■ WORK TO BE COMPLETED ■
Keep the lines exact and the pictures out as you repeat the following listing.

■ PROVIDED MATERIAL ■
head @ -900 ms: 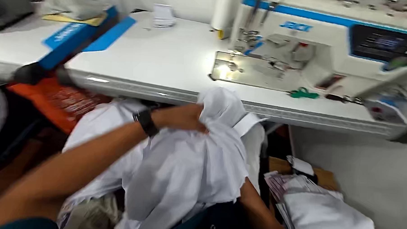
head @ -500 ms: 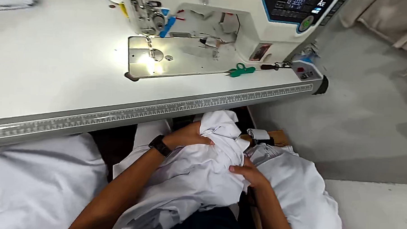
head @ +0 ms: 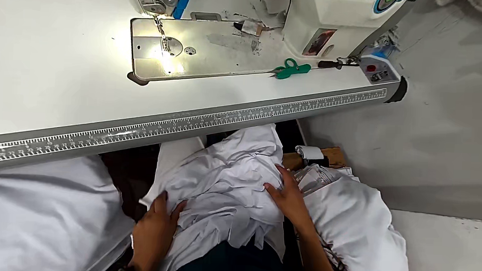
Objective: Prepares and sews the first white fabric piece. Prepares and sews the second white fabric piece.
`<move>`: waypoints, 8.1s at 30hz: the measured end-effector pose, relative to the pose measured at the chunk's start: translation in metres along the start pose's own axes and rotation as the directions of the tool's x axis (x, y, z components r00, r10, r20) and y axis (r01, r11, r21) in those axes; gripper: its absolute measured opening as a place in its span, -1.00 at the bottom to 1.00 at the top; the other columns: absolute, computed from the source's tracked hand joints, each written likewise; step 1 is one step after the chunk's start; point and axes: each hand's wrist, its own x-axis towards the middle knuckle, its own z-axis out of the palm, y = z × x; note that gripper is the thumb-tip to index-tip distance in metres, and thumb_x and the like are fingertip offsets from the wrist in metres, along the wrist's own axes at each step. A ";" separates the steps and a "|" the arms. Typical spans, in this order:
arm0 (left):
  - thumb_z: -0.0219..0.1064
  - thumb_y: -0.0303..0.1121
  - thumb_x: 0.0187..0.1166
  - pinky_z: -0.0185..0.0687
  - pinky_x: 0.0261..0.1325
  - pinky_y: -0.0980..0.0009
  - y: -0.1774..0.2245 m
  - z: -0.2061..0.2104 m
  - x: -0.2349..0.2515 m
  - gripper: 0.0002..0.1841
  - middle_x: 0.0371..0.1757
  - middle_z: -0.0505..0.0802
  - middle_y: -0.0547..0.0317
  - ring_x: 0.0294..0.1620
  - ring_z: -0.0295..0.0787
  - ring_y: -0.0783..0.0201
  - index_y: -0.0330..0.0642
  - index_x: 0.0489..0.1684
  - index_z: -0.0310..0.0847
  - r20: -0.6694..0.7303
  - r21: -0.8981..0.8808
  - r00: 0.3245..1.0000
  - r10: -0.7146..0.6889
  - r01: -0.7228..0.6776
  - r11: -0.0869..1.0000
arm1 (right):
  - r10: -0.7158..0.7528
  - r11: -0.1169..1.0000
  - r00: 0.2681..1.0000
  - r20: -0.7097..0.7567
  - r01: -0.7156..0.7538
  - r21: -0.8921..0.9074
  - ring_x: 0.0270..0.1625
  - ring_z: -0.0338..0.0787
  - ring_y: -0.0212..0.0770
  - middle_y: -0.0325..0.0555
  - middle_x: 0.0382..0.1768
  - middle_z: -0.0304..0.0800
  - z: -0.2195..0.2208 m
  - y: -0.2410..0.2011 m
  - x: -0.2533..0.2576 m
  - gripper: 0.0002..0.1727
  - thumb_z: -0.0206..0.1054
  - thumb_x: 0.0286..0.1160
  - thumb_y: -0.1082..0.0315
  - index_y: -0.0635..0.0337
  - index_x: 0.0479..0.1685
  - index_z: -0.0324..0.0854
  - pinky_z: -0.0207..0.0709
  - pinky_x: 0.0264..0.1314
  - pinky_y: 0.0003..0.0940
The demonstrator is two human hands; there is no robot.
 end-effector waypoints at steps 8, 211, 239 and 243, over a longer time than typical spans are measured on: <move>0.42 -0.22 0.62 0.54 0.02 -0.56 -0.036 -0.070 0.105 -0.60 0.10 0.76 -0.53 0.11 0.72 -0.58 -0.47 0.13 0.70 0.002 0.073 0.965 0.262 -0.262 0.962 | -0.115 0.940 0.903 0.414 0.234 -0.249 -0.11 0.90 0.11 0.04 -0.15 0.89 -0.050 -0.040 -0.075 -0.62 0.41 0.53 0.06 0.06 0.19 0.74 0.73 -0.02 0.28; 0.30 -0.36 0.62 0.86 -0.13 0.40 0.119 -0.002 -0.006 -0.89 -0.14 0.84 0.30 -0.21 0.82 0.41 -0.13 -0.10 0.74 0.096 -0.858 0.929 0.356 -0.104 0.504 | -0.660 0.751 0.741 0.124 0.658 0.061 -0.30 0.72 -0.47 -0.27 -0.25 0.75 -0.044 -0.050 -0.011 -0.88 0.39 0.61 0.30 0.11 -0.20 0.80 0.68 -0.26 -0.55; 0.31 -0.44 0.60 0.66 -0.36 0.60 0.142 0.026 0.028 -0.90 -0.23 0.74 0.25 -0.40 0.65 0.51 -0.18 -0.14 0.75 -0.061 -0.718 0.897 0.437 -0.344 0.605 | -0.540 0.745 0.764 0.353 0.237 0.624 -0.36 0.68 -0.51 -0.23 -0.35 0.79 -0.026 -0.023 0.026 -0.87 0.37 0.59 0.43 0.32 -0.18 0.78 0.59 -0.28 -0.61; 0.25 -0.49 0.61 0.64 -0.32 0.61 0.140 0.031 0.028 -0.89 -0.17 0.69 0.18 -0.36 0.61 0.48 -0.24 -0.06 0.66 -0.132 -0.749 0.873 0.470 -0.398 0.529 | -0.514 0.746 0.783 0.350 0.207 0.633 -0.40 0.66 -0.54 -0.29 -0.43 0.75 -0.025 -0.021 0.027 -0.87 0.35 0.61 0.41 0.29 -0.21 0.75 0.57 -0.30 -0.62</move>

■ RESPONSE ■
head @ -900 ms: 
head @ -500 ms: 
head @ +0 ms: 
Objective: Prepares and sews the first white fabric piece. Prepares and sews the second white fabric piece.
`<move>`: waypoints, 8.1s at 30hz: the measured end-effector pose, relative to the pose measured at the chunk's start: translation in metres along the start pose's own axes and rotation as the directions of the tool's x axis (x, y, z components r00, r10, r20) and y axis (r01, r11, r21) in those axes; gripper: its absolute measured opening as a place in its span, -1.00 at the bottom to 1.00 at the top; the other columns: absolute, computed from the source's tracked hand joints, each written likewise; step 1 is one step after the chunk's start; point and axes: each hand's wrist, its own x-axis towards the middle knuckle, its own z-axis out of the palm, y = z × x; note that gripper is the thumb-tip to index-tip distance in metres, and thumb_x and the like are fingertip offsets from the wrist in metres, along the wrist's own axes at each step. A ";" separates the steps and a "|" the arms. Typical spans, in this order:
arm0 (left):
  - thumb_z: -0.0219..0.1064
  - thumb_y: -0.0303..0.1121
  - thumb_x: 0.0187..0.1166
  - pinky_z: -0.0185..0.0687
  - pinky_x: 0.0261..0.1325
  - pinky_y: -0.0980..0.0009
  - y: -0.1774..0.2245 m
  - z: -0.2061..0.2104 m
  - x: -0.2349..0.2515 m
  - gripper: 0.0002..0.1841
  - middle_x: 0.0371..0.1757
  - middle_z: -0.0505..0.0802
  - middle_y: -0.0547..0.0317
  - ring_x: 0.0294..0.1620
  - ring_z: -0.0295..0.0787
  - ring_y: -0.0783..0.0201
  - index_y: -0.0330..0.0642
  - index_x: 0.0489..0.1684
  - index_z: -0.0310..0.0847
  - r20: -0.6694..0.7303
  - r21: -0.8981..0.8808
  - r00: 0.3245..1.0000
  - r10: -0.7146..0.6889
  - r01: -0.7228..0.6776
  - r11: -0.0869..1.0000
arm1 (right):
  - r10: -0.7158..0.7528
  - r11: -0.1169..1.0000
  - r00: 0.2681..1.0000
  - r20: -0.7097..0.7567
  - r01: -0.7156..0.7538
  - r21: -0.8921..0.9074
  - ring_x: 0.0270..0.1625
  - ring_z: -0.0338..0.0787
  - ring_y: -0.0212..0.0770
  - middle_y: -0.0325..0.0555
  - middle_x: 0.0382..0.1768
  - middle_z: -0.0304..0.0800
  - z: -0.2195..0.2208 m
  - y: -0.2410..0.2011 m
  - x: -0.2533..0.2576 m
  - gripper: 0.0002..0.1727
  - thumb_z: -0.0206..0.1054
  - thumb_x: 0.0286..0.1160
  - thumb_y: -0.1082..0.0315
  - index_y: -0.0635..0.0337
  - index_x: 0.0479..0.1685
  - index_z: -0.0324..0.0854
  - pinky_z: -0.0207..0.0709
  - pinky_x: 0.0264..0.1314
  - pinky_y: 0.0003..0.0940
The demonstrator is two human hands; there is no robot.
 end-effector waypoints at steps 8, 211, 239 and 243, over a longer time than typical spans are measured on: <move>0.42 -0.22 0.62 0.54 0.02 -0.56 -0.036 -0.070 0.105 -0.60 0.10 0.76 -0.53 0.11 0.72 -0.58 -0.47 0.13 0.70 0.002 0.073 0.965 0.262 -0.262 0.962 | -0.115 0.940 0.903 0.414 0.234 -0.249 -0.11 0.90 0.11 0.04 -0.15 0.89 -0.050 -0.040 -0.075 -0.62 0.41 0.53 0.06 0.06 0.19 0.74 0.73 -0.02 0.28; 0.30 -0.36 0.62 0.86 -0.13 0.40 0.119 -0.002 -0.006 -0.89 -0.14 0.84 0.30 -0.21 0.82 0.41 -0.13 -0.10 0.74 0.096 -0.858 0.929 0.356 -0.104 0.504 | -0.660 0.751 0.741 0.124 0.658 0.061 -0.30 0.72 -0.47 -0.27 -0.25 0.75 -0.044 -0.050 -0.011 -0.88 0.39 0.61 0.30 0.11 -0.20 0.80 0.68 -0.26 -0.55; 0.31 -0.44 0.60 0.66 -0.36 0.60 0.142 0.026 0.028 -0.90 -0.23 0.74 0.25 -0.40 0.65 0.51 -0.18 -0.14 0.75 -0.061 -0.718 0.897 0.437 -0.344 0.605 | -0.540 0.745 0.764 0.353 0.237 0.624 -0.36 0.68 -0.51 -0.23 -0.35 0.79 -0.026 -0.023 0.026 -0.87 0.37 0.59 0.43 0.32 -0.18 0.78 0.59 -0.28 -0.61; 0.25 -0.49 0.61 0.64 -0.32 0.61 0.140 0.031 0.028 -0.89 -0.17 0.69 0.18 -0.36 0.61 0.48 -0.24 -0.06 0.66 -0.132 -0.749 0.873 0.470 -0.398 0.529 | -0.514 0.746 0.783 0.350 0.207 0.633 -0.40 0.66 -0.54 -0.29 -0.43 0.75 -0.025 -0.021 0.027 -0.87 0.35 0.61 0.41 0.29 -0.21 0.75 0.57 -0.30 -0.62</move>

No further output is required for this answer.